An optimal vaccine, however, should stimulate both mucosal and systemic immune responses to effectively safeguard both the lower and upper respiratory tracts.7 Current COVID-19 vaccines are either mRNA/DNA vaccines in lipid-based drug delivery systems or inactivated virus-based vaccines. The vaccines targeting the spike protein induce IgG antibodies, but they offer limited protection to the upper respiratory tract since they are administered through the parenteral route.8 To generate both IgA and IgG immune responses, research on the next-generation vaccines currently under development is exploring alternative administration routes such as intranasal or pulmonary routes.9
Currently, approved vaccines are administered parenterally and require trained medical personnel. Further, the vaccines depend on a cold chain (minus 80 to minus 20 °C) to maintain the stability and integrity of the antigen from the point of manufacture to the point of immunization, which significantly increases the cost of the vaccine. In low- and middle-income countries, lack of infrastructure such as cold chain and trained medical personnel for administering these vaccines limits eligible individuals' vaccination. These limitations present bottlenecks and restrict the ability to achieve mass vaccination or booster doses. Therefore, there is a need to develop effective and reliable vaccine formulations that are noninvasive, scalable, affordable, and stable.
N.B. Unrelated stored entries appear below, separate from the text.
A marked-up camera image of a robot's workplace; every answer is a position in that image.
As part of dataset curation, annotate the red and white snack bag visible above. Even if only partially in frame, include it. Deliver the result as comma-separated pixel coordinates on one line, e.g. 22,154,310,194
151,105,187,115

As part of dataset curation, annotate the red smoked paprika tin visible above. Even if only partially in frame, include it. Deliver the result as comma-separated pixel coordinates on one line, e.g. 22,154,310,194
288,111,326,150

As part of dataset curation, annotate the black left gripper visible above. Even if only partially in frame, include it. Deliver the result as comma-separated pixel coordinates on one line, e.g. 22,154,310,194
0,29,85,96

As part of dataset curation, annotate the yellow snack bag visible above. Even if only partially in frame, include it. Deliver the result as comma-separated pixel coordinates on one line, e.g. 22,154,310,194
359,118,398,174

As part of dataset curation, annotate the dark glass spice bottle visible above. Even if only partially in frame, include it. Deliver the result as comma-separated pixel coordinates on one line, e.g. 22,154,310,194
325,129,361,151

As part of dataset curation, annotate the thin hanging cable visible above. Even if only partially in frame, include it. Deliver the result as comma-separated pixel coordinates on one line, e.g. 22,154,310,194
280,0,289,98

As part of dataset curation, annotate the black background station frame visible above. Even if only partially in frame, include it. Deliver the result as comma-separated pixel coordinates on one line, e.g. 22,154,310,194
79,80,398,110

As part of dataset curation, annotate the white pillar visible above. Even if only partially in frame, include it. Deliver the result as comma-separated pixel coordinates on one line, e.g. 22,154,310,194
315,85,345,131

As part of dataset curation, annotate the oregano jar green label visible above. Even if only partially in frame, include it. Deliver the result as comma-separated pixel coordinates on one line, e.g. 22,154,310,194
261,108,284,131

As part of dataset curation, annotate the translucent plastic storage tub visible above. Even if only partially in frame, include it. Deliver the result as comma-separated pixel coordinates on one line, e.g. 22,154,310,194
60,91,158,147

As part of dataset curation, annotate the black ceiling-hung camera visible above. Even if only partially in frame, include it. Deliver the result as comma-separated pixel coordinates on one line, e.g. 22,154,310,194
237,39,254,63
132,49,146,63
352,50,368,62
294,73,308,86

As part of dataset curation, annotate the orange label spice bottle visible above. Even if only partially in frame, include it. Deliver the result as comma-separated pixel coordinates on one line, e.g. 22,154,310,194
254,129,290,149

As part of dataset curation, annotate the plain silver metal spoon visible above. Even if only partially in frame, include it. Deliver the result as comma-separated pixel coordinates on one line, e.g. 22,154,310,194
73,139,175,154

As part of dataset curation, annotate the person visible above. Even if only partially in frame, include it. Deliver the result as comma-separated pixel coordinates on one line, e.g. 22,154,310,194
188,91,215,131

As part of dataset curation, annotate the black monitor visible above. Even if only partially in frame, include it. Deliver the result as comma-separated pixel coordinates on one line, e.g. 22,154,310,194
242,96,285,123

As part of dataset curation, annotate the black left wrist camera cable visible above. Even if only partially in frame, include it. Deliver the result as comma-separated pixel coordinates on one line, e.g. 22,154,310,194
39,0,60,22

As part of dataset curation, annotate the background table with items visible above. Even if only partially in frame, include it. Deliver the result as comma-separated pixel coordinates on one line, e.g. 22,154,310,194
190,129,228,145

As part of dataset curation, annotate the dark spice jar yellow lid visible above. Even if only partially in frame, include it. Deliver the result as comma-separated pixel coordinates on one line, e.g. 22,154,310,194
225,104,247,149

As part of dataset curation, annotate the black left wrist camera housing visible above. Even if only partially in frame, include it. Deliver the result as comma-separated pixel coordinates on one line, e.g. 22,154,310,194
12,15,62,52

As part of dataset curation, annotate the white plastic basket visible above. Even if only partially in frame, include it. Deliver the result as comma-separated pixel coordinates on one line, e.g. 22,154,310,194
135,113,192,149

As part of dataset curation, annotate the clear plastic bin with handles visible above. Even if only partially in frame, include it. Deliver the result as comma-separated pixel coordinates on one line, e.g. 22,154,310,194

To address the challenges mentioned above with liquid-based vaccine formulations, alternatives that can be administered through noninvasive routes of delivery are needed10
Inhalable Dry Powder Approach Offers Promising Benefits
Inhalable dry powder vaccines that can be administered via the pulmonary route have emerged as a promising approach. This approach offers many advantages, such as facilitating self-administration, eliminating cold chain requirements, and reducing logistical challenges associated with vaccine distribution.10 And this approach will be highly beneficial in arresting the virus at its port of entry, considering that the lungs are the primary site of COVID-19 infection. Moreover, it also offers a cost-effective solution for mass vaccination efforts that can be vital for combating pandemics effectively.10
Currently, multiple candidates that can be administered intranasally or inhaled are undergoing clinical trials or being approved globally. Several pharmaceutical companies and academic research institutes in the U.S. are working on intranasal and inhaled COVID-19 vaccines. China and India already have two approved nasal vaccine candidates. Data indicates that the nasal vaccine developed by an Indian company, Bharat Biotech International Limited, generated a better immune response than an injected mRNA vaccine. Most of the vaccines under development are using animal models or in the middle of early-phase human trials. Codagenix’s CoviLiv vaccine, which can be administered intranasally, is currently in Phase 3 clinical trials and has reported positive results from its first-in-human trials.11,12
Liposomes are nanoparticulate delivery systems that can be applied to vaccine development. These systems encapsulate or adsorb antigens to make them particulate, mimicking pathogens. This further promotes capture by antigen-presenting cells such as macrophages and dendritic cells. These systems also provide sustained release at the site of administration.13 Conjugation of the spike protein onto the liposomal surface enhances their recognition by immune cells, further boosting the immune response. In addition, incorporating adjuvants within the liposomal delivery systems can further boost the immune responses.14 In the delivery of liposomes to the lung by the inhalation route, deposition into the lungs depends on particle size, density, breathing rate, airflow, respiratory volume, and health of the individual.15 To ensure effective delivery to the lungs, liposomes must be formulated into microparticles of suitable size (1 μm to 5 μm), which can be achieved through spray-drying the liposomal suspension with suitable excipients. These microparticles, typically 1 μm to 5 μm in aerodynamic diameter, reach the deep lungs and the excipients dissolve in the respiratory environment, releasing the liposomal nanoparticles for interaction with the immune cells.16 There has been ample research on spray-drying liposomes encapsulating antigens, but there is not enough data on spray-drying antigen-conjugated liposomes because of the challenges associated with the spray-drying process. Spray-drying, however, using a combination of protective excipients such as mannitol, trehalose, and leucine, among others, and optimizing the spray-drying parameters can yield stable dry powder vaccines suitable for aerosolization and pulmonary delivery.17
This innovative approach addresses significant challenges in vaccine distribution and vaccine efficacy. Leveraging already-established technologies like liposomes and spray-drying to make thermostable and inhalable vaccines offers a scalable solution to mass vaccination. Furthermore, it allows for incorporating multiple viral antigens and adapting to evolving viral strains, ensuring long-term effectiveness against COVID-19.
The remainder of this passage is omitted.